→ Instructions for the task
Output the listing below verbatim, but drop the images.
((
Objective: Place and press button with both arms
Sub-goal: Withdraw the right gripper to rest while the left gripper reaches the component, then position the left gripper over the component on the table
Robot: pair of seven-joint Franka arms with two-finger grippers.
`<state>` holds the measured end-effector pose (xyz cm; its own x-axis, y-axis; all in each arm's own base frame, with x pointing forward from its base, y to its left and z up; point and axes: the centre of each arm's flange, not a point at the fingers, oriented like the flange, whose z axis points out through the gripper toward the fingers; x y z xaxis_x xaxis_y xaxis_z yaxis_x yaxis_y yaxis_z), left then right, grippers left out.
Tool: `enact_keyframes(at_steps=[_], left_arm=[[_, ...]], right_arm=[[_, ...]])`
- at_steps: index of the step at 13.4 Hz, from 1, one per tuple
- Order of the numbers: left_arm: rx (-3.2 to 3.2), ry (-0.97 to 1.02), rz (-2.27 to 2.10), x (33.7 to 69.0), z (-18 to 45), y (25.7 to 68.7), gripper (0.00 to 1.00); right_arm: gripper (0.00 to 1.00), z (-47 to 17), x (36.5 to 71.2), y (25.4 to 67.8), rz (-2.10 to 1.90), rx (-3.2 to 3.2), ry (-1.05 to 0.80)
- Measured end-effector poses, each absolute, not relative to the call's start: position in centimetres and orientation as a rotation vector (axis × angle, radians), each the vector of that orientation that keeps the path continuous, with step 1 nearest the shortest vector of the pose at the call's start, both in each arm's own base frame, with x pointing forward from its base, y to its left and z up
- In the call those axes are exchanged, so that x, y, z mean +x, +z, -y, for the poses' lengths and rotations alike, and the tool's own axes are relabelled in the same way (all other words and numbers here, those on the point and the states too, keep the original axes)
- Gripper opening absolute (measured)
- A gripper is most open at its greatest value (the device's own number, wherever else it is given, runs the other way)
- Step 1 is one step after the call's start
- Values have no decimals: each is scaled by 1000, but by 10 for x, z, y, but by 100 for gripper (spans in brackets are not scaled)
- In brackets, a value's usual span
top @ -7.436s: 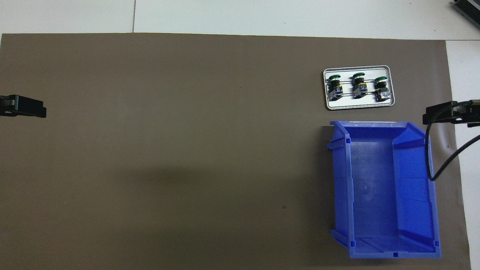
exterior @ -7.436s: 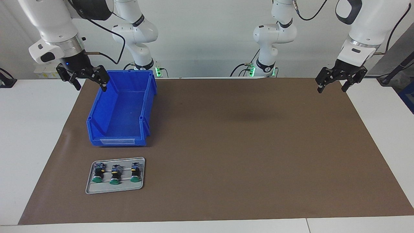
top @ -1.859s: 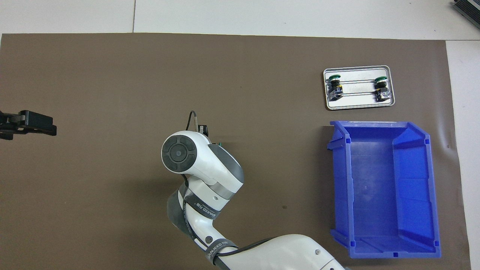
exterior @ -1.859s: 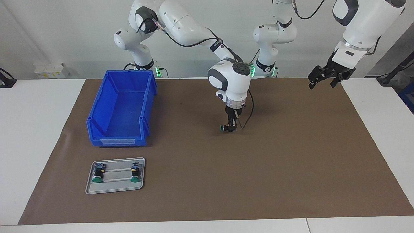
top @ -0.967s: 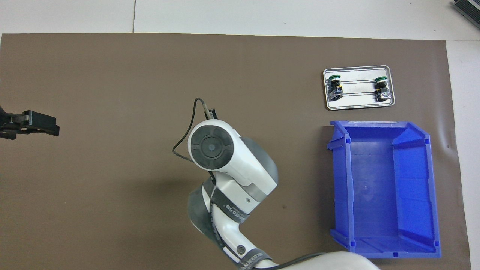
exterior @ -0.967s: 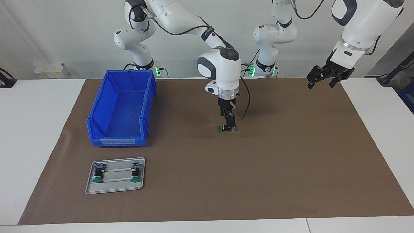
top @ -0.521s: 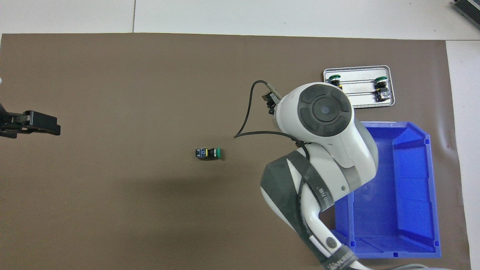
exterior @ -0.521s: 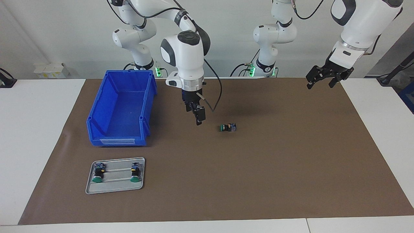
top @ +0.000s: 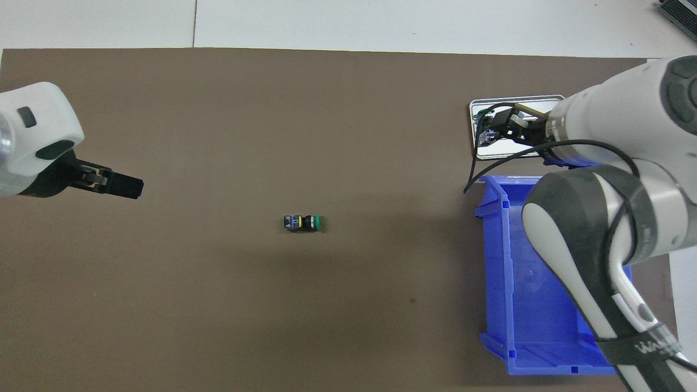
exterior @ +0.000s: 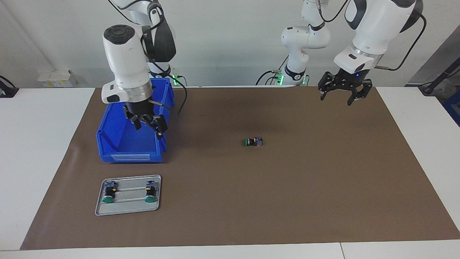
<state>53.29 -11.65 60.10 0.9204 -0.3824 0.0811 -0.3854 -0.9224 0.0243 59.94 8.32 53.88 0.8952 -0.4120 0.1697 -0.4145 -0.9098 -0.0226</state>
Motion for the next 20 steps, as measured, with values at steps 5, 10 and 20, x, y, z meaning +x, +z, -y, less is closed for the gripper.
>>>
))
→ Completed exercise
Objective: Place and press button with both arms
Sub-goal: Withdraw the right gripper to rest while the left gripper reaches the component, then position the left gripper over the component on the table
Robot: pair of seven-joint Franka arms with two-finger grippers.
`<state>` holds the measured end-effector pose (xyz cm; its own x-axis, y-axis; all in each arm's own base frame, with x pointing forward from its base, y to its left and z up; point and axes: the centre of each arm's flange, not a point at the fingers, oriented like the flange, whose z axis points out through the gripper toward the fingers; x y z xaxis_x xaxis_y xaxis_z yaxis_x yaxis_y yaxis_z), left then right, grippers left out.
Tool: `enact_keyframes(at_steps=[_], left_arm=[[_, ...]], right_arm=[[_, ...]])`
- at_steps: index of the step at 13.4 Hz, from 1, one per tuple
- Order of the numbers: left_arm: rx (-3.2 to 3.2), ry (-0.97 to 1.02), rz (-2.27 to 2.10), x (33.7 to 69.0), z (-18 to 45), y (25.7 to 68.7), gripper (0.00 to 1.00); right_arm: gripper (0.00 to 1.00), z (-47 to 17), x (36.5 to 71.2), y (25.4 to 67.8), rz (-2.10 to 1.90), rx (-3.2 to 3.2), ry (-1.05 to 0.80)
- Measured end-effector poses, each absolute, not relative to the call's start: position in centimetres and orientation as a rotation vector (axis × angle, radians), each the vector of that orientation that keeps the path continuous, with step 1 nearest the shortest vector of the pose at the call's start, both in each arm's own base frame, with x pointing forward from its base, y to its left and z up
- In the call those axes are exchanged, so that x, y, z mean +x, +z, -y, for the poses' lengths and rotations alike, and the tool's own axes are relabelled in the same way (all other words and numbers here, those on the point and the states too, keep the original axes)
- Gripper opening absolute (measured)
- A gripper is most open at its greatest value (the device's own number, wherever else it is given, runs the other way)
- Step 1 is one step after the call's start
- Values have no decimals: each is scaled by 1000, but by 10 for x, z, y, but by 100 for gripper (spans in brackets are not scaled)
- In brackets, a value's usual span
top @ -7.436s: 
exterior @ -7.436s: 
top @ -1.859s: 
exterior @ -1.859s: 
top @ -0.967s: 
exterior @ -0.967s: 
top @ -0.521s: 
exterior @ -0.521s: 
top @ +0.000s: 
exterior @ +0.000s: 
<state>53.29 -11.65 60.10 0.9204 -0.3824 0.0811 -0.3854 -0.9224 0.0243 59.94 8.32 53.88 0.8952 -0.4120 0.1697 -0.4145 -0.9098 -0.0226</state>
Motion for the next 20 steps, as measured, with values at steps 5, 10 and 20, x, y, z meaning +x, +z, -y, less is closed for the gripper.
>>>

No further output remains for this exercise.